▶ _Task_:
In this exercise, every entry is to be transcribed exactly as written.

=======

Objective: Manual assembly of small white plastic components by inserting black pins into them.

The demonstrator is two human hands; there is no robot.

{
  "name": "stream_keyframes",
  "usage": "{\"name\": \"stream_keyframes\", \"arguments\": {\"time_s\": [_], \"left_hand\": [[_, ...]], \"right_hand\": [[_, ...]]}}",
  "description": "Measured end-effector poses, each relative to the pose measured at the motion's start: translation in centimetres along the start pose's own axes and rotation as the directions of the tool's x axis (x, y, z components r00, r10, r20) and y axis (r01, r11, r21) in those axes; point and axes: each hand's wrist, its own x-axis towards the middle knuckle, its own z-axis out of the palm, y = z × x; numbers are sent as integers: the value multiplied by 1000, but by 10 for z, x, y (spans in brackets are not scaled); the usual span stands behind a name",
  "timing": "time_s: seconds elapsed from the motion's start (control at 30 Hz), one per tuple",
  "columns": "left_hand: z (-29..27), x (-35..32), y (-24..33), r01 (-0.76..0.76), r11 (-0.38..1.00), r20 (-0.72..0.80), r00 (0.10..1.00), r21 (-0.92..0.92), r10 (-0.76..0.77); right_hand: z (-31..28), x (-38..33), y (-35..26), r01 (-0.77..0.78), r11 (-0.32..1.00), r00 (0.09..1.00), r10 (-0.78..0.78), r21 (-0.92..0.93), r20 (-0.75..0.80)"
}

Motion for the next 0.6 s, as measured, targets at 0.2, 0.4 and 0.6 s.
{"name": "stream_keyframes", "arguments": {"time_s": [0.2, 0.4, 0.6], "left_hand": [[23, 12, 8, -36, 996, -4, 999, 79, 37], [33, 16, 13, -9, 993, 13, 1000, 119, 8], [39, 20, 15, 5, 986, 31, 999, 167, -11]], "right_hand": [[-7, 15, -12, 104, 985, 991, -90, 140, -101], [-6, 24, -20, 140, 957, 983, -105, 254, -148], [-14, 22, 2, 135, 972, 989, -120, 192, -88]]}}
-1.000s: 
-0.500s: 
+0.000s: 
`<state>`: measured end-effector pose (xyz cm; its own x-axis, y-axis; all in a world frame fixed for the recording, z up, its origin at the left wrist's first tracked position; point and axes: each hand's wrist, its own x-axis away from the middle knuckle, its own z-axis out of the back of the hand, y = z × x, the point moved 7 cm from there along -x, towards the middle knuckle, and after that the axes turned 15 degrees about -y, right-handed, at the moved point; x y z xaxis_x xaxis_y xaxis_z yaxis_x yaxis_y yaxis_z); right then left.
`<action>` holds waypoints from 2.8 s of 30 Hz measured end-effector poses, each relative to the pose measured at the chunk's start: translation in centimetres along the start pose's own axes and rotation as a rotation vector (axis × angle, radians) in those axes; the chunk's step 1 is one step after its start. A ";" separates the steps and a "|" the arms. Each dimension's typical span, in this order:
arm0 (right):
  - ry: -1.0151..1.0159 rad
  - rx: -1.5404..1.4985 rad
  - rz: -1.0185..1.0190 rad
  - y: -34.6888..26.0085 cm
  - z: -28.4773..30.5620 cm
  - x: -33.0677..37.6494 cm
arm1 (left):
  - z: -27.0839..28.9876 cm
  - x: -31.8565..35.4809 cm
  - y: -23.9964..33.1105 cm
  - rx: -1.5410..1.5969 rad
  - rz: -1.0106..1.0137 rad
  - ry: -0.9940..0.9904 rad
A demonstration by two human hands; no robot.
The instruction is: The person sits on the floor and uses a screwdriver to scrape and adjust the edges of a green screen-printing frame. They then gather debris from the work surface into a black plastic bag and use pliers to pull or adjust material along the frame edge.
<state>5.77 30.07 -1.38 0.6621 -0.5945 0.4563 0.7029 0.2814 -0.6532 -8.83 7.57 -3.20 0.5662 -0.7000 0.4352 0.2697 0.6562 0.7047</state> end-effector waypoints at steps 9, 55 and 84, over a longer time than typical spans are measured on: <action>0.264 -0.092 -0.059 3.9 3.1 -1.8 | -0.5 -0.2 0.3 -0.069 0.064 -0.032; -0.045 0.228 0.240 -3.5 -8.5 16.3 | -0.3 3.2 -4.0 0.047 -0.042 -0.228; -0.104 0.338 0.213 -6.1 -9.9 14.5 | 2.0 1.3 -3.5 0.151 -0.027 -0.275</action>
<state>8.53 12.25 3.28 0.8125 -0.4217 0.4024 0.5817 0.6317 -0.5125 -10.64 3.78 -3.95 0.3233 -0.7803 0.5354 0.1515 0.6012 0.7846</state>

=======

▶ _Written answer_:
Objective: Manual assembly of small white plastic components by inserting black pins into them.

The demonstrator is two human hands; there is no robot.

{
  "name": "stream_keyframes",
  "usage": "{\"name\": \"stream_keyframes\", \"arguments\": {\"time_s\": [_], \"left_hand\": [[_, ...]], \"right_hand\": [[_, ...]]}}",
  "description": "Measured end-effector poses, each relative to the pose measured at the motion's start: translation in centimetres along the start pose's own axes and rotation as the directions of the tool's x axis (x, y, z components r00, r10, r20) and y axis (r01, r11, r21) in those axes; point and axes: each hand's wrist, its own x-axis towards the middle knuckle, its own z-axis out of the palm, y = z × x; numbers are sent as integers: the value multiplied by 1000, but by 10 for z, x, y (spans in brackets are not scaled); the usual span stands behind a name",
  "timing": "time_s: seconds elapsed from the motion's start (control at 30 Hz), one per tuple",
  "columns": "left_hand: z (-29..27), x (-35..32), y (-24..33), r01 (-0.76..0.76), r11 (-0.38..1.00), r20 (-0.72..0.80), r00 (0.10..1.00), r21 (-0.92..0.92), r10 (-0.76..0.77); right_hand: z (-31..28), x (-38..33), y (-35..26), r01 (-0.77..0.78), r11 (-0.32..1.00), r00 (0.09..1.00), r10 (-0.78..0.78), r21 (-0.92..0.93), r20 (-0.75..0.80)"
}

Motion for the next 0.6 s, as measured, targets at 0.2, 0.4 and 0.6 s.
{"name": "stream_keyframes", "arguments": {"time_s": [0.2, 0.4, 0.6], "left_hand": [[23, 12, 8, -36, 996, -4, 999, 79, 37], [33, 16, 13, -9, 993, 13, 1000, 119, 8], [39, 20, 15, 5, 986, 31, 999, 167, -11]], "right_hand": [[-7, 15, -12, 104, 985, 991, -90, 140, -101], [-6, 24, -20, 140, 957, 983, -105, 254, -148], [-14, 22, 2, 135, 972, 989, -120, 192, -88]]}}
-1.000s: 
-0.500s: 
+0.000s: 
`<state>`: measured end-effector pose (xyz cm; its own x-axis, y-axis; all in a world frame fixed for the recording, z up, its origin at the left wrist's first tracked position; point and axes: each hand's wrist, its own x-axis away from the middle knuckle, its own z-axis out of the back of the hand, y = z × x, the point moved 7 cm from there along -x, towards the middle knuckle, and after that the axes turned 15 degrees about -y, right-handed, at the moved point; x y z xaxis_x xaxis_y xaxis_z yaxis_x yaxis_y yaxis_z); right then left.
`<action>` holds waypoints from 2.8 s of 30 Hz measured end-effector poses, each relative to the pose measured at the chunk's start: translation in centimetres along the start pose's own axes and rotation as a rotation vector (axis × angle, radians) in those axes; the chunk's step 1 is one step after its start. A ";" separates the steps and a "|" the arms. Each dimension's typical span, in this order:
arm0 (right):
  - ry: -1.0151..1.0159 rad
  - rx: -1.5404..1.4985 rad
  - rz: -1.0185..1.0190 rad
  - y: -34.6888..26.0085 cm
  - z: -28.4773..30.5620 cm
  - x: -33.0677..37.6494 cm
arm1 (left):
  - z: -27.0839..28.9876 cm
  - x: -31.8565..35.4809 cm
  - y: -23.9964..33.1105 cm
  - rx: -1.5410..1.5969 rad
  - rz: -1.0106..1.0137 rad
  - ry: -0.9940..0.9904 rad
A demonstration by two human hands; no robot.
The instruction is: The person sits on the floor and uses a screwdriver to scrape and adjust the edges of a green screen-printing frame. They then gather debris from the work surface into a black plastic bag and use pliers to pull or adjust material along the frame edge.
<state>5.77 30.07 -1.38 0.6621 -0.5945 0.4563 0.7029 0.2814 -0.6532 -8.83 7.57 -3.20 0.5662 -0.7000 0.4352 0.2697 0.6562 0.7047</state> end-effector waypoints at steps 9, 55 and 84, over a longer time than typical spans are measured on: <action>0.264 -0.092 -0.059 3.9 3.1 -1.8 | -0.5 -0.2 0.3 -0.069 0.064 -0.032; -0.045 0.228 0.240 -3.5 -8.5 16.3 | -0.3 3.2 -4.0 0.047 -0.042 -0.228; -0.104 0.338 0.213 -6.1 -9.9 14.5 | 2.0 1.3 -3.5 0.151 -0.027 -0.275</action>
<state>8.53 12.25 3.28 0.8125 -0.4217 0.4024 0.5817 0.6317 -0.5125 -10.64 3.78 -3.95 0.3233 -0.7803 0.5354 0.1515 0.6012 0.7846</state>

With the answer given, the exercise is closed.